Let’s talk about WSGI

August 10, 2009 Django, Frameworks, Python

Recently Armin Ronacher (whose blog you should be reading if you do anything at all involving Python and the web) has published a couple of good articles poking at the current state of WSGI, the standard interface for Python web applications. Some of his comments dovetail nicely into concerns I’ve been trying to put into words for a while now, so I’m glad he’s posting on the subject and providing some context.

In short, I’ve come to have some rather severe misgivings about WSGI — both as currently constituted and as it’s likely to be in the future — which break down into three areas:

As an interface for Python applications to speak HTTP, WSGI leaves quite a lot to be desired.
As an interface for Python web developers to implement and work with, WSGI is antiquated and frustrating.
As an interface for composing useful functionality from the various Python web components, WSGI is far from sufficient.

So. Allow me to explain.

HTTP is hard, let’s go shopping!

My biggest gripe with WSGI from an HTTP standpoint is simply that it seems to have a track record of muddling or outright punting on some of the more interesting/complex features of HTTP. One simple example is the common optimization of compressing (via gzip) the outgoing HTTP response, which usually provides a significant boost in performance as seen by end users of web applications. WSGI seems at first to forbid applications from applying this optimization:

Note: applications and middleware must not apply any kind of Transfer-Encoding to their output, such as chunking or gzipping; as “hop-by-hop” operations, these encodings are the province of the actual web server/gateway.

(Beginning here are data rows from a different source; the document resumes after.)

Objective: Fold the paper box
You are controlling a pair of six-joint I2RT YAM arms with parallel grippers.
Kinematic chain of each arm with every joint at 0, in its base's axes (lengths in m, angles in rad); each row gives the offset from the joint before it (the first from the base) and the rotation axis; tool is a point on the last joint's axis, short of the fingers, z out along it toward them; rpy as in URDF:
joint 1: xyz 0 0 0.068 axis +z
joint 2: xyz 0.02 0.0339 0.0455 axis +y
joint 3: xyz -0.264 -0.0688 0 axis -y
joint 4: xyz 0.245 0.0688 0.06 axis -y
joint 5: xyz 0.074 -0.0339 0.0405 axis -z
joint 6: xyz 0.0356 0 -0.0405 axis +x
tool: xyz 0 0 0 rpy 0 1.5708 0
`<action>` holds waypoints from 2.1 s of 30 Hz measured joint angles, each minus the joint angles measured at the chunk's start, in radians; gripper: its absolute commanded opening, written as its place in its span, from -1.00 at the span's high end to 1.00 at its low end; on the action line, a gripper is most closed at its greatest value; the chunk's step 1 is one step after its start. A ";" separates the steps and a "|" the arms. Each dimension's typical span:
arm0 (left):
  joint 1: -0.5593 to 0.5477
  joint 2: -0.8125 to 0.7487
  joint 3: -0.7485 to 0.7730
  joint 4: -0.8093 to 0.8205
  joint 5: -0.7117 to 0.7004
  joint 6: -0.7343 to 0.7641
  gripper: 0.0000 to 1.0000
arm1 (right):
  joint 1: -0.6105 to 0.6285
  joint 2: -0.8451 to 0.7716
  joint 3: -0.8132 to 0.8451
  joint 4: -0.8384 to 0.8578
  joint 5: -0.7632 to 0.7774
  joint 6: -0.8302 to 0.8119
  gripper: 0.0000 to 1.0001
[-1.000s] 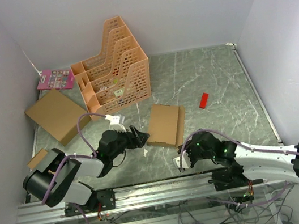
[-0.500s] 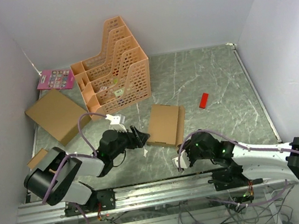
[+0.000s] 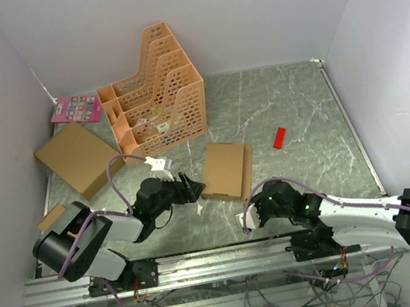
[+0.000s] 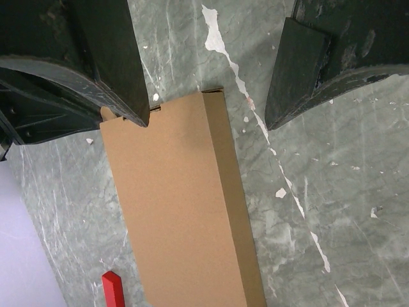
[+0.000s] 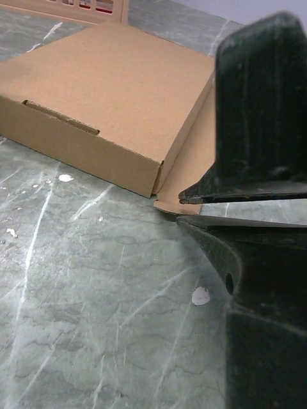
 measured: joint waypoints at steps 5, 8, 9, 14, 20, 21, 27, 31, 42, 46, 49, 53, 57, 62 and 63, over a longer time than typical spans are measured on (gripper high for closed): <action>0.000 0.005 0.000 0.000 0.000 0.000 -0.66 | 0.000 -0.008 0.000 0.000 0.015 0.021 0.75; 0.000 0.017 0.001 0.000 0.000 0.000 -0.66 | 0.000 -0.010 0.000 0.000 0.019 0.031 0.81; 0.000 0.023 0.001 0.000 0.000 0.000 -0.66 | 0.000 -0.010 0.000 0.000 0.019 0.035 0.83; 0.000 0.043 0.006 0.000 0.000 0.000 -0.66 | 0.000 -0.010 0.001 -0.001 0.018 0.052 0.97; 0.000 0.060 0.023 0.003 0.000 0.003 -0.66 | -0.002 -0.004 0.022 -0.017 0.006 0.073 1.00; 0.000 0.062 0.024 0.004 0.000 0.005 -0.66 | -0.003 0.000 0.034 -0.022 0.000 0.080 1.00; 0.000 0.080 0.041 0.005 0.000 0.019 -0.67 | -0.014 0.014 0.087 -0.064 -0.019 0.107 1.00; 0.000 0.105 0.073 0.000 -0.001 0.037 -0.67 | -0.019 0.026 0.119 -0.083 -0.034 0.132 1.00; 0.000 0.161 0.148 -0.079 -0.030 0.092 -0.51 | -0.062 0.085 0.163 -0.148 -0.066 0.184 1.00; 0.000 0.190 0.162 -0.074 -0.029 0.101 -0.51 | -0.093 0.119 0.198 -0.183 -0.088 0.208 1.00; 0.000 0.199 0.163 -0.060 -0.029 0.101 -0.52 | -0.111 0.142 0.229 -0.210 -0.101 0.214 0.93; 0.000 0.200 0.163 -0.055 -0.029 0.101 -0.53 | -0.119 0.140 0.265 -0.274 -0.127 0.179 0.40; 0.000 0.198 0.161 -0.054 -0.030 0.101 -0.54 | -0.117 0.134 0.267 -0.306 -0.145 0.133 0.20; 0.000 0.187 0.160 -0.061 -0.031 0.101 -0.54 | -0.100 0.139 0.236 -0.285 -0.143 0.100 0.10; 0.000 0.183 0.158 -0.061 -0.032 0.101 -0.54 | -0.095 0.143 0.226 -0.278 -0.140 0.096 0.10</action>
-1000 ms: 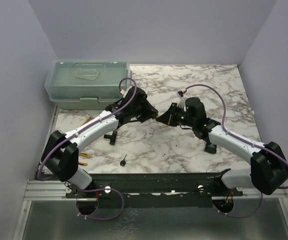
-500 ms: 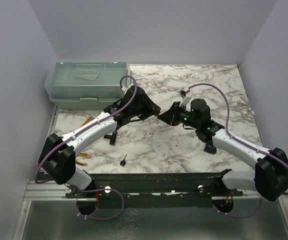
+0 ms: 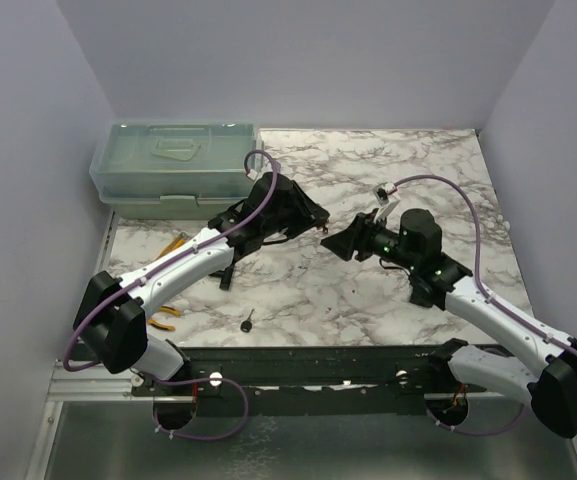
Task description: Unlock with the key
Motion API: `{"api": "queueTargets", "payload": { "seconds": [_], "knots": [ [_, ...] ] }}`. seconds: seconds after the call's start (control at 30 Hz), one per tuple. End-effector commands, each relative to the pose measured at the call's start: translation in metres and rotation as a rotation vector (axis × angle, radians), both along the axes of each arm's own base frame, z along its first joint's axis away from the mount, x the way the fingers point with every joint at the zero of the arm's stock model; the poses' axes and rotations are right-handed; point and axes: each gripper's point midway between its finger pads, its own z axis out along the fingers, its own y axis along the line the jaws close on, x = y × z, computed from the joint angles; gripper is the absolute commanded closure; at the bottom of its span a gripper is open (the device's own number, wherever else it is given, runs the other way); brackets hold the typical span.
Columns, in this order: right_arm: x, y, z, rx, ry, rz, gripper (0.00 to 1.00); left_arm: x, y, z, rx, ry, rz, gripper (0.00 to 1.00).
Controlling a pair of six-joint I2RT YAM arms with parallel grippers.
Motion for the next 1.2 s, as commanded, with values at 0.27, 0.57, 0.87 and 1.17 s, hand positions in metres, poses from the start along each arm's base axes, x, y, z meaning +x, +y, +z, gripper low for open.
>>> {"api": "queueTargets", "payload": {
  "seconds": [0.27, 0.57, 0.87, 1.17],
  "knots": [
    [0.009, -0.017, 0.001, -0.001, 0.023, -0.141, 0.47, 0.01, -0.007, 0.019, -0.056, -0.051, 0.019, 1.0],
    [0.026, -0.007, 0.013, 0.034, 0.005, -0.156, 0.54, 0.008, -0.008, 0.023, -0.076, -0.053, 0.008, 1.0],
    [0.032, -0.003, 0.022, 0.056, -0.02, -0.153, 0.56, 0.006, -0.009, 0.023, -0.083, -0.055, 0.003, 1.0],
    [0.035, -0.005, 0.028, 0.064, -0.034, -0.174, 0.58, 0.006, -0.009, 0.026, -0.09, -0.062, 0.004, 1.0]
  ]
}}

But gzipping of the response body is indicated by the Content-Encoding header, which per the HTTP spec is not a “hop-by-hop” header. So is a WSGI application or middleware allowed to gzip an outgoing response body? I wish I knew. Django ships an optional middleware class which applies gzipping to suitable outgoing responses. The Pylons book provides a detailed example of how to write a WSGI middleware for gzipping and seems to encourage its use. And I know there are other implementations of this feature in the wild. But I have a sneaking suspicion that WSGI intends to forbid this feature to any part of the stack other than the server, which would greatly diminish its utility (applications and middlewares are far more likely to have access to information which lets them make reliable judgments about when to apply gzipping, while servers can only apply some relatively blind heuristics).

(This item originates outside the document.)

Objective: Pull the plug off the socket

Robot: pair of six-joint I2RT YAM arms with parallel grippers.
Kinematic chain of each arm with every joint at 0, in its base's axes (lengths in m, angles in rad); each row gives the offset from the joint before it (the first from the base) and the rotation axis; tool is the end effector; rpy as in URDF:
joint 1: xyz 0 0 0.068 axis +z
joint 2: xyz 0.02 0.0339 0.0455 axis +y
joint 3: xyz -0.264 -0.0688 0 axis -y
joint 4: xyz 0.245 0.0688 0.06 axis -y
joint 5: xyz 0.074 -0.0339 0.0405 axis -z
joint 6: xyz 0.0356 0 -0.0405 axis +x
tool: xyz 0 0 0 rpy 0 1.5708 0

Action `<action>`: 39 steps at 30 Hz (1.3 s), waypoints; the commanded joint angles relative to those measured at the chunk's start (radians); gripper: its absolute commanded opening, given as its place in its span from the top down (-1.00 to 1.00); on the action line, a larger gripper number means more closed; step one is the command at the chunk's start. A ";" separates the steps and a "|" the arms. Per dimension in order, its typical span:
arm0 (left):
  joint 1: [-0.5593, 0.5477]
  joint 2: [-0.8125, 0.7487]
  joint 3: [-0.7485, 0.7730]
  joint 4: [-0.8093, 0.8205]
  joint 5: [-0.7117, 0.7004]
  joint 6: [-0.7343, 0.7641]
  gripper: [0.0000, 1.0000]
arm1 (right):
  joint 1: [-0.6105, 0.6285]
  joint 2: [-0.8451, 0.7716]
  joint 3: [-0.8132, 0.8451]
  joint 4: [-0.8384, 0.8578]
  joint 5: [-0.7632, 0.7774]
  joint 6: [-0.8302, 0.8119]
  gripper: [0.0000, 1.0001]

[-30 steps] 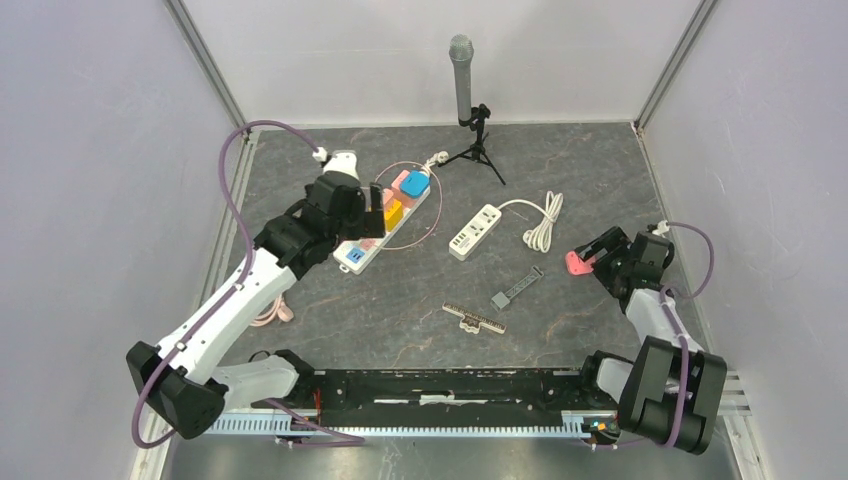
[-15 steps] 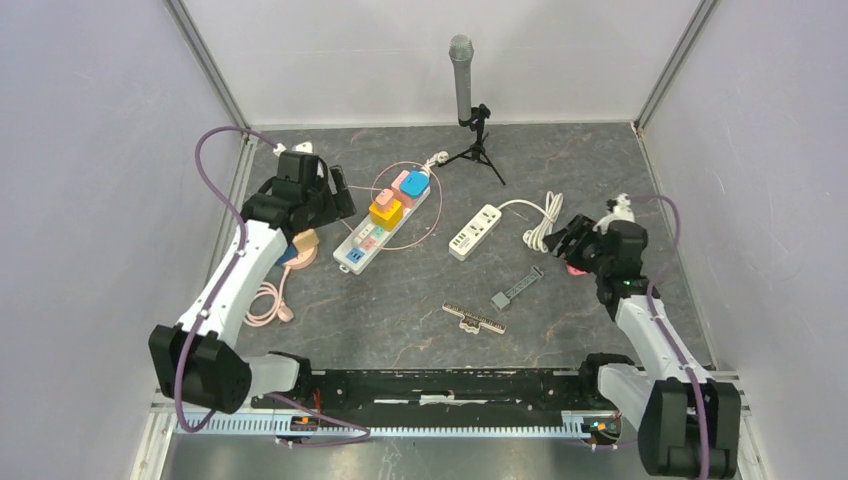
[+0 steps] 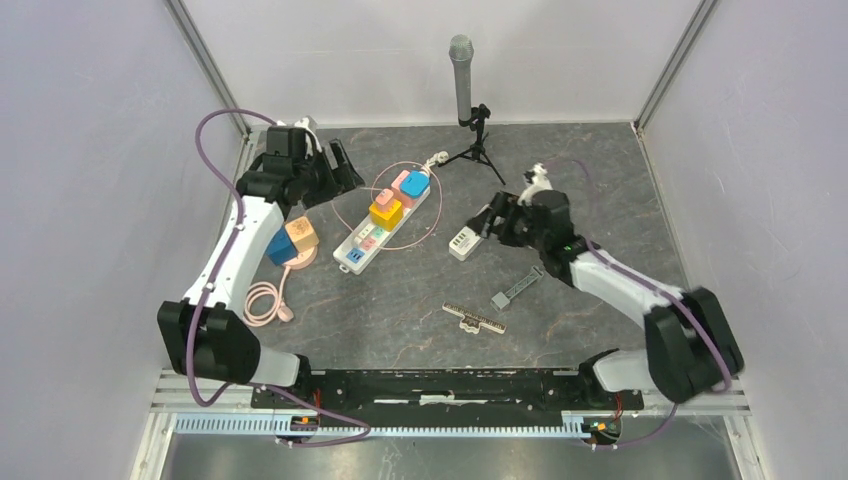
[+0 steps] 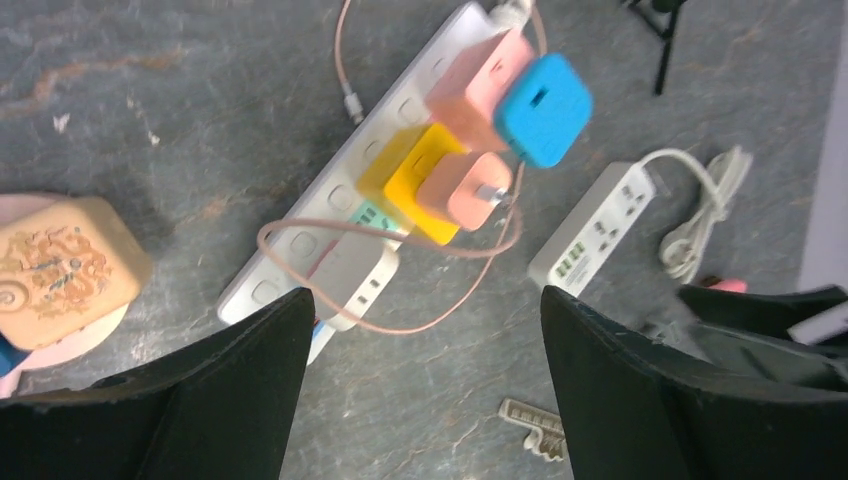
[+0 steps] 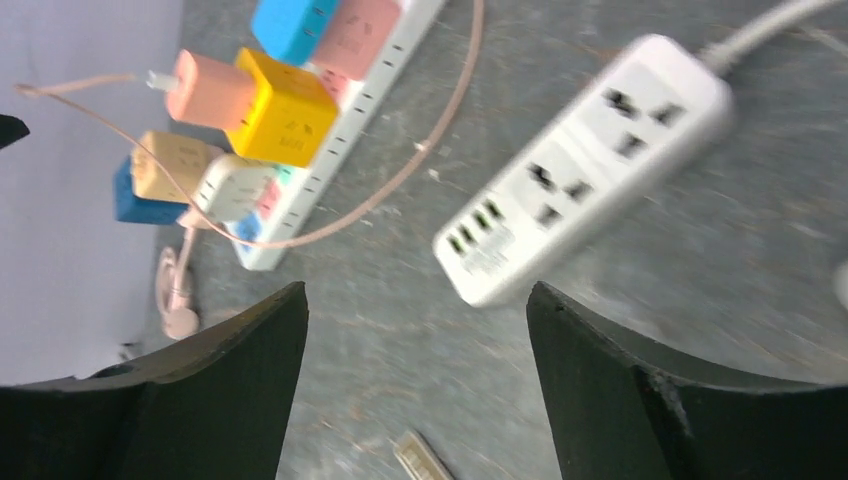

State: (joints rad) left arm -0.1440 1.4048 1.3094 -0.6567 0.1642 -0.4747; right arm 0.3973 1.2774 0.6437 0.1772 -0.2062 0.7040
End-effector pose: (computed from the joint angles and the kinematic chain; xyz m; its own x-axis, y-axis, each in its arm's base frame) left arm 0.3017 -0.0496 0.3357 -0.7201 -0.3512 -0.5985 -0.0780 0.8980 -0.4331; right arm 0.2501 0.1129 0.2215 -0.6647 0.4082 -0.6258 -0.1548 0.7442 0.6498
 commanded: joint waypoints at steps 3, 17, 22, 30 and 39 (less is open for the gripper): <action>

Meanwhile, chunked transfer — which does involve an actual hop-by-hop header — is clearly forbidden, even though HTTP handles it just fine and it’s an integral part of certain techniques for long-polling (e.g., Comet) applications. As such, the spec basically derails the idea of building those types of applications within WSGI. When I mentioned this in passing in a thread on the Python web-sig list it was suggested that servers could simply look for certain signs that a response should be chunked, but that’s insufficient: for one thing, it requires the server to make guesses about what the application author meant to do. For another, it presupposes that any middlewares involved in the request/response cycle will implement the same heuristics and avoid attempts to consume the response body (since it’s likely that the response body will be some sort of iterable which can only be consumed once, or which poses a threat of prohibitive resource use or a gateway timeout if consumed all in one go).

If WSGI applications could use the Transfer-Encoding header we’d have an easy way to signal this to servers and middlewares, and although the implementation still wouldn’t be simple it would at least have the capability to be much more reliable. Django currently has several open tickets related to this very issue, and I wouldn’t be surprised if other libraries and frameworks face similar problems.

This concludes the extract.